(What the exercise asks) Because only the count matters, report how many lines in the material hold the string "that" and nothing more.

(Material provided)
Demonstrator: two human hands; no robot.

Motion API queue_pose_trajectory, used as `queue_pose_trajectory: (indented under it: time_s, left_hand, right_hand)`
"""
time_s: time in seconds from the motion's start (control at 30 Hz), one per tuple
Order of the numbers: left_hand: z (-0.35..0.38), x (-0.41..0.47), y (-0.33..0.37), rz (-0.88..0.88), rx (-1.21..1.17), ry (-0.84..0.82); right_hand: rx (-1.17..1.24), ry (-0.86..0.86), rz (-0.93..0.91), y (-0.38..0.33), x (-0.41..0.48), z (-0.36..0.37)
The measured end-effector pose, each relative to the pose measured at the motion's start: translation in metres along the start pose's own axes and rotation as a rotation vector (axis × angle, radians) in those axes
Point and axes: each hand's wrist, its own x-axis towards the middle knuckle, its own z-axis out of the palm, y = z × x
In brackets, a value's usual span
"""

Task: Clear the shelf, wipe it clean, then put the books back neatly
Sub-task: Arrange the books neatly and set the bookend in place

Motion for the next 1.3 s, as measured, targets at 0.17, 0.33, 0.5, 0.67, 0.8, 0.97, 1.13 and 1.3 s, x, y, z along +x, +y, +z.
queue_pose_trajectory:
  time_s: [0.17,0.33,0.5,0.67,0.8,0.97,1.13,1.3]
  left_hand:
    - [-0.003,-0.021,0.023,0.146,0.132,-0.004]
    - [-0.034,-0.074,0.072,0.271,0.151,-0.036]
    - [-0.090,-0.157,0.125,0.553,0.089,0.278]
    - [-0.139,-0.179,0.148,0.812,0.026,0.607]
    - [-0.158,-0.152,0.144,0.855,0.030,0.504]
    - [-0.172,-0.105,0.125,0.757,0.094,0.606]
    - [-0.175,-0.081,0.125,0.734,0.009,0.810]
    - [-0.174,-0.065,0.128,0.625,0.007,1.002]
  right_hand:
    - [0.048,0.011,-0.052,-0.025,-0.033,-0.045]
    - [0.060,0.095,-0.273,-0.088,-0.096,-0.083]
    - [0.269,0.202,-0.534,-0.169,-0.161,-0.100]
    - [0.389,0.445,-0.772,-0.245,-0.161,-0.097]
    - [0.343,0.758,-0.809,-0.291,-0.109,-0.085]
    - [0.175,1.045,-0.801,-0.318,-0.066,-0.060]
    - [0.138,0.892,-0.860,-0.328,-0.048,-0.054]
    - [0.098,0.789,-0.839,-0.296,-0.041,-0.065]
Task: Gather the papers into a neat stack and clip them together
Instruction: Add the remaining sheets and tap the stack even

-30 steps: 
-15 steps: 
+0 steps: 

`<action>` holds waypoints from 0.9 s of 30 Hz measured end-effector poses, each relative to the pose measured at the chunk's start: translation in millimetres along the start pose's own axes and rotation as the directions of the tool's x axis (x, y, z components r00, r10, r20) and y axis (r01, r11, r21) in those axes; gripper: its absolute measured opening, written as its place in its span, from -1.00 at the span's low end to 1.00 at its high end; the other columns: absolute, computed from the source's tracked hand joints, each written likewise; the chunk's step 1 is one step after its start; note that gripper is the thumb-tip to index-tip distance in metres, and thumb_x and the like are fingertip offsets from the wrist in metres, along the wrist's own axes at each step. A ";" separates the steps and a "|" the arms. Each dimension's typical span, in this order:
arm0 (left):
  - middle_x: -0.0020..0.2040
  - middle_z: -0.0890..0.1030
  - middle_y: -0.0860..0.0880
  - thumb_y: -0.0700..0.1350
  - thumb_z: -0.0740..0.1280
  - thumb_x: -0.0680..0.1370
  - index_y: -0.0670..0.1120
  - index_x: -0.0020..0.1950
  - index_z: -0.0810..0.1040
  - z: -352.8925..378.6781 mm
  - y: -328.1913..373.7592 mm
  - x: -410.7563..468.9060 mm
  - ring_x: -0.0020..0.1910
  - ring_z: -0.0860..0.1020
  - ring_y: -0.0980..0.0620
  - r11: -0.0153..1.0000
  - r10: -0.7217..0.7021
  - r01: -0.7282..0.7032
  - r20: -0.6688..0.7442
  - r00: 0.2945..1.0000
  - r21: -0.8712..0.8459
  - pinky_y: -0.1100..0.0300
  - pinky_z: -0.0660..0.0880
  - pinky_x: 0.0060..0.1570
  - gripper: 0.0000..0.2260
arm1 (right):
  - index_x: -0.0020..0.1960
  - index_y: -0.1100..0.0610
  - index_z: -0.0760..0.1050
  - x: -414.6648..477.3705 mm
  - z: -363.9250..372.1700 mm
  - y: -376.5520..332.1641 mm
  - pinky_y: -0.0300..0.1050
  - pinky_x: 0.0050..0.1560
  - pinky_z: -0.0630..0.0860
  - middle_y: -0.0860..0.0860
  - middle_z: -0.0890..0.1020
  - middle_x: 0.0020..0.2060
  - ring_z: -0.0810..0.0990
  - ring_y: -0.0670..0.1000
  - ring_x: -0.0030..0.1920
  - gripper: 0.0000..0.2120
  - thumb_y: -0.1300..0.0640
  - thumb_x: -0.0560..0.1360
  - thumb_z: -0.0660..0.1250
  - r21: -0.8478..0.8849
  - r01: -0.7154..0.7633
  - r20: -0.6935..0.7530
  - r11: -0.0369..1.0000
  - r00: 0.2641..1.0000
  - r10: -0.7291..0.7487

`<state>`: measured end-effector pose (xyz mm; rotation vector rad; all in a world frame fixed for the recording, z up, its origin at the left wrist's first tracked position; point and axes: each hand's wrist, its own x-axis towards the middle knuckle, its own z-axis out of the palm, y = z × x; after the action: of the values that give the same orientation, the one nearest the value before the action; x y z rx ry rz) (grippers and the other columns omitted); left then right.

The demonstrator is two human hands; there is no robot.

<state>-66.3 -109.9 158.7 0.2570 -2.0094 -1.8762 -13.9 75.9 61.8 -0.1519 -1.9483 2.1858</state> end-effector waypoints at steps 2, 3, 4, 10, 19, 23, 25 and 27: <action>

(Solution to this task) 2